### THE TASK
The data below holds a line containing "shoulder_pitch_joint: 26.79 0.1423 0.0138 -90" and a line containing "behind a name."; please quote exactly those two lines and every line between them, and nothing else.

-------------------------

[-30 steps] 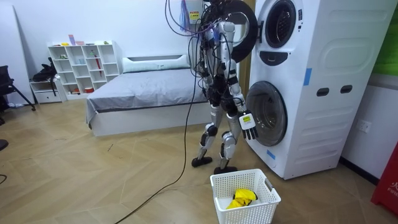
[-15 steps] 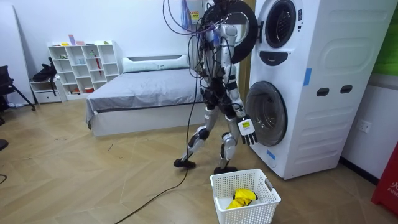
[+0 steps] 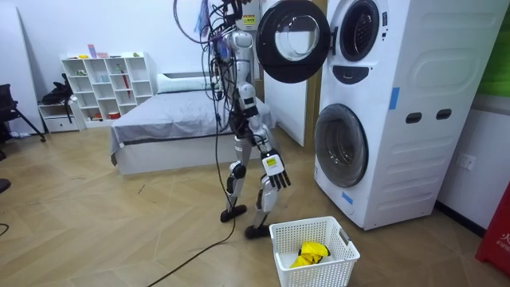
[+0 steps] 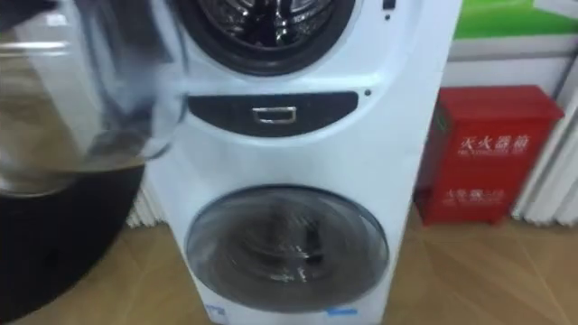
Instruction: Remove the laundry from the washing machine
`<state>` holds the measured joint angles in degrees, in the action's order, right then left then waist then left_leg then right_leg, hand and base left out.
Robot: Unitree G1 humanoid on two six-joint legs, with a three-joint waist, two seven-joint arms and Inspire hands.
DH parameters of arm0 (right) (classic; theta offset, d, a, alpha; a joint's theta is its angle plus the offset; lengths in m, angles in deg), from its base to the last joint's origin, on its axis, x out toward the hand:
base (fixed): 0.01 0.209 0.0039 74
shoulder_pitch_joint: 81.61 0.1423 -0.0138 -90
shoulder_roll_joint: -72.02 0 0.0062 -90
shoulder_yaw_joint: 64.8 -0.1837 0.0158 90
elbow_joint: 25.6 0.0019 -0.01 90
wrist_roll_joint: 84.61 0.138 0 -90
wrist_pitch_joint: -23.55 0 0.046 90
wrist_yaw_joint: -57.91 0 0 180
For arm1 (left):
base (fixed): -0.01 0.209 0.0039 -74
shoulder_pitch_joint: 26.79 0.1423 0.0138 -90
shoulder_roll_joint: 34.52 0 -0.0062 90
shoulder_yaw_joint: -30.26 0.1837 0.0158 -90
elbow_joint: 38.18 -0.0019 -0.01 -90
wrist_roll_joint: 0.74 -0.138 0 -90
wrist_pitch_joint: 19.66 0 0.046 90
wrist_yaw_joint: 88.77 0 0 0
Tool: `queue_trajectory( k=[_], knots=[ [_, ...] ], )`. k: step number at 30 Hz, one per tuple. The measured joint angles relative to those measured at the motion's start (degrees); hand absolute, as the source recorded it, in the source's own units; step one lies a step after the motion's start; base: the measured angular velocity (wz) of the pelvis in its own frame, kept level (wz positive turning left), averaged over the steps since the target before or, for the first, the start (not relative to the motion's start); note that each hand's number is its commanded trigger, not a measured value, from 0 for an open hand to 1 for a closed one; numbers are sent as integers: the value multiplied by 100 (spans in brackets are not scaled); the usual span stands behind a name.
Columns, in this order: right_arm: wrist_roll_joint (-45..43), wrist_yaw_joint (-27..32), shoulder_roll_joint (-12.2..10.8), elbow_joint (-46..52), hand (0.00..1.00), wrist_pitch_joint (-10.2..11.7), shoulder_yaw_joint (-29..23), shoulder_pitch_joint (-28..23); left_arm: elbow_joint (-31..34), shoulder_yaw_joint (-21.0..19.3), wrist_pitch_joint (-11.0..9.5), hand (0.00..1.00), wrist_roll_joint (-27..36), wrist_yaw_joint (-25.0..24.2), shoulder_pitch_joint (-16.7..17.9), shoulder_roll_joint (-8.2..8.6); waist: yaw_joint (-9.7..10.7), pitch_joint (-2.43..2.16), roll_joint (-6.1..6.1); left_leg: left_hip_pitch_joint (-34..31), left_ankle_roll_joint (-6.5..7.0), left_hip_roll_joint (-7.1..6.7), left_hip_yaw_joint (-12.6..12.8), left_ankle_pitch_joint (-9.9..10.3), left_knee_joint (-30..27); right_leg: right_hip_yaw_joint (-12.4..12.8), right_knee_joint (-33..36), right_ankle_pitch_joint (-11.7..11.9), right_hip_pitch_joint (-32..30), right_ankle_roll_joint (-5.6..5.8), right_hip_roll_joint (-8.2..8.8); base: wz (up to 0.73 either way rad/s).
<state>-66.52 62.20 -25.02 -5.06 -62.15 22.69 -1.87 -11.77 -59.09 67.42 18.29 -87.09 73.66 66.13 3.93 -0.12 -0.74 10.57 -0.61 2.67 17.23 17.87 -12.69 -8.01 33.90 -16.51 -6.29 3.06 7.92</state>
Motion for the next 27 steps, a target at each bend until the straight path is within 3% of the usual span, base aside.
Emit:
queue_trajectory(
  k=[1, 3, 4, 6, 8, 11, 14, 15, 17, 19, 20, 21, 23, 25, 27],
  knots=[
    [-20, -11, -7, -49, 0, 16, 2, 87, -45, -176, 6, 0, 169, -5, 48, 0, -148, 23, 39, -32, -18, -138, -39, -15, -89, 231, -302, -164, 67, -119, -50, -35],
    [-54, -2, -5, -108, 0, 85, -2, 133, -96, -365, 27, 0, 412, -2, 107, -14, -268, 13, -67, -35, 22, -122, -229, -75, -56, 344, -716, 89, 191, -190, -297, -54],
    [-69, -32, -41, -99, 0, 112, 1, 128, -91, -617, 22, 0, 509, 21, 111, -34, -292, 18, -48, -29, 31, -73, -259, -120, 25, 355, -987, 269, 298, -229, -438, -38],
    [-90, -81, -48, -95, 0, 112, -40, 126, -20, -885, 12, 0, 675, 82, 106, -58, -287, 34, -39, 5, 34, 4, -193, -154, 106, 342, -1320, 496, 426, -239, -539, -22],
    [-122, -114, -49, -95, 0, 113, -197, 130, 283, -1148, 18, 0, 855, 176, 96, -62, -287, 12, -46, 5, 40, 76, -141, -158, 122, 326, -1538, 627, 510, -226, -584, -11],
    [-209, -131, -38, -49, 0, 121, -375, 104, 1255, -1591, -40, 0, 1419, 407, 41, -128, -404, 23, -9, 64, 39, 95, -120, -161, 182, 321, -1783, 769, 636, -218, -667, -8],
    [-300, -159, -39, 23, 0, 216, -575, 114, 1792, -1909, -123, 0, 1789, 588, -200, -371, -535, 7, -95, 129, 11, 166, -48, -156, 251, 269, -1953, 834, 748, -239, -760, -15],
    [-323, -196, -23, 42, 0, 213, -677, 124, 1987, -1995, -120, 0, 1958, 657, -282, -553, -552, 13, -136, 129, -8, 178, -49, -164, 296, 283, -1987, 838, 744, -244, -786, -6],
    [-524, -260, -11, 121, 0, 214, -947, 33, 2563, -2356, -81, 0, 1963, 786, -324, -736, -589, 23, -184, 134, -26, 190, -57, -178, 313, 317, -2044, 842, 738, -252, -818, -8],
    [-603, -267, 43, 289, 0, 201, -1069, -29, 3079, -2584, -127, 0, 2081, 857, -415, -1079, -603, 29, -296, 121, -37, 190, -117, -188, 311, 300, -2109, 841, 739, -250, -818, -3],
    [-630, -277, 55, 329, 0, 201, -1069, -41, 3186, -2618, -131, 0, 2058, 869, -434, -1150, -603, 24, -315, 104, -37, 184, -142, -188, 313, 295, -2140, 841, 742, -249, -815, 0],
    [-663, -297, 66, 397, 0, 201, -1066, -58, 3407, -2640, -135, 0, 2014, 890, -474, -1243, -588, 46, -364, 106, -37, 180, -226, -188, 317, 268, -2143, 841, 747, -248, -815, 0],
    [-667, -328, 57, 419, 0, 189, -1026, -66, 3727, -2617, -132, 0, 2002, 884, -520, -1284, -565, 44, -424, 107, -36, 175, -348, -188, 318, 207, -2143, 839, 749, -244, -813, 2],
    [-673, -375, 11, 479, 0, 177, -1003, -68, 4264, -2540, -115, 0, 1905, 885, -555, -1285, -483, 38, -447, 73, -35, 179, -646, -189, 319, 105, -2144, 837, 766, -241, -814, 12],
    [-635, -369, 12, 481, 0, 175, -1001, -45, 4753, -2522, -58, 0, 1921, 888, -609, -1291, -449, 42, -431, 65, -35, 186, -699, -189, 331, 78, -2144, 835, 763, -239, -818, 6]
  ],
)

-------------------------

### WRITTEN ANSWER
shoulder_pitch_joint: 26.79 0.1423 0.0138 -90
shoulder_roll_joint: 34.52 0 -0.0062 90
shoulder_yaw_joint: -30.26 0.1837 0.0158 -90
elbow_joint: 38.18 -0.0019 -0.01 -90
wrist_roll_joint: 0.74 -0.138 0 -90
wrist_pitch_joint: 19.66 0 0.046 90
wrist_yaw_joint: 88.77 0 0 0
Tool: `queue_trajectory( k=[_], knots=[ [_, ...] ], )`. k: step number at 30 Hz, one per tuple. The measured joint angles relative to those measured at the motion's start (degrees); hand absolute, as the source recorded it, in the source's own units; step one lies a step after the motion's start; base: the measured angular velocity (wz) of the pelvis in its own frame, kept level (wz positive turning left), averaged over the steps since the target before or, for the first, the start (not relative to the motion's start); note that each hand's number is its commanded trigger, not a measured value, from 0 for an open hand to 1 for a closed one; numbers are sent as integers: the value multiplied by 100 (spans in brackets are not scaled); the usual span stands behind a name.

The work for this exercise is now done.